TASK GOAL
Only the lines from the beginning of the data through the one with "Provide the segmentation of every instance of the <item>plastic" belong in the answer, each retyped exactly, with pictures left out.

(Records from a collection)
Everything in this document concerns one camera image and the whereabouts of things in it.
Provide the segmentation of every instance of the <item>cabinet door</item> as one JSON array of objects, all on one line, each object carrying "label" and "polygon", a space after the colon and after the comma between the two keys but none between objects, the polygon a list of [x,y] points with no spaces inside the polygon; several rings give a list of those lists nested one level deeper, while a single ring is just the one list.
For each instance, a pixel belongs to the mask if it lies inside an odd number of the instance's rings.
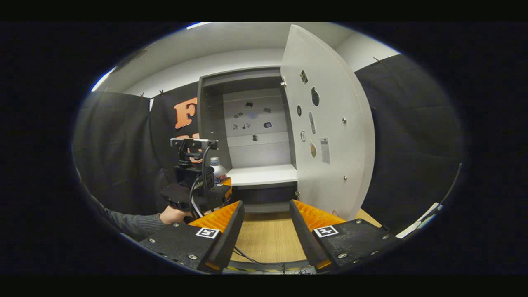
[{"label": "cabinet door", "polygon": [[351,220],[374,167],[374,125],[365,92],[339,54],[296,25],[290,28],[280,72],[291,114],[299,200]]}]

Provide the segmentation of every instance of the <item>plastic bottle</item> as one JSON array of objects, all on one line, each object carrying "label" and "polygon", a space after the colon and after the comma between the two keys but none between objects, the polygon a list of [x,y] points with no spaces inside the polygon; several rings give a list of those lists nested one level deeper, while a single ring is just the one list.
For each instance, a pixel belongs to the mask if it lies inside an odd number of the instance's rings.
[{"label": "plastic bottle", "polygon": [[227,171],[218,157],[211,157],[211,167],[214,169],[214,184],[221,184],[227,178]]}]

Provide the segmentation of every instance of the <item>wooden floor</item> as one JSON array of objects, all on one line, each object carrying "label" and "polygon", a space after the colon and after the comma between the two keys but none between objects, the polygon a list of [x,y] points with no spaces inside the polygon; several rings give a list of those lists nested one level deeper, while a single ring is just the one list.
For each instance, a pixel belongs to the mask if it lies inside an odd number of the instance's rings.
[{"label": "wooden floor", "polygon": [[[359,218],[381,227],[363,210],[357,214],[356,219]],[[306,259],[289,212],[246,214],[236,247],[248,257],[261,263],[282,263]],[[235,253],[231,260],[251,262]]]}]

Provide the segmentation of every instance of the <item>gray sleeve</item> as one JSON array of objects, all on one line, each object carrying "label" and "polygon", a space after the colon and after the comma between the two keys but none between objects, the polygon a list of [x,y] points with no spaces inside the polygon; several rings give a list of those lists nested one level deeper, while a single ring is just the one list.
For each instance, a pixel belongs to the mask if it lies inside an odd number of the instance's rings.
[{"label": "gray sleeve", "polygon": [[104,207],[94,196],[92,199],[114,226],[137,241],[141,241],[166,227],[160,220],[159,214],[150,216],[125,215]]}]

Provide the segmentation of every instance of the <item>ceiling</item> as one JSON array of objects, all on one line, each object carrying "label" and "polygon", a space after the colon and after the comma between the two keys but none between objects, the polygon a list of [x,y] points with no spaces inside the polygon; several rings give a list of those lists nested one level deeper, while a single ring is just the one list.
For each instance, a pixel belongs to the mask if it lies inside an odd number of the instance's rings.
[{"label": "ceiling", "polygon": [[151,44],[141,55],[111,73],[97,90],[123,92],[155,73],[207,55],[235,50],[285,48],[292,24],[312,32],[333,49],[355,33],[335,23],[209,23],[180,30]]}]

RESPONSE TO THE TASK
Everything in this document concerns one camera image and the whereabouts of things in it.
Provide the segmentation of every instance of the <item>cabinet door</item> as one JSON array of objects, all on one line, each object carrying "label" and "polygon", a space after the colon and after the comma between the two keys but none between objects, the polygon a list of [x,y] points with no spaces inside the polygon; several rings give a list of those lists nested one level deeper, while a single ring is just the one list.
For each instance, a pixel belongs to the mask if it lies inside an odd number of the instance's rings.
[{"label": "cabinet door", "polygon": [[351,220],[374,167],[374,125],[365,92],[339,54],[296,25],[290,28],[280,72],[291,114],[299,200]]}]

Provide the segmentation of every instance of the <item>plastic bottle</item> as one JSON array of objects, all on one line, each object carrying "label" and "polygon", a space after the colon and after the comma between the two keys but none between objects, the polygon a list of [x,y] points with no spaces inside the polygon; several rings give a list of those lists nested one level deeper, while a single ring is just the one list.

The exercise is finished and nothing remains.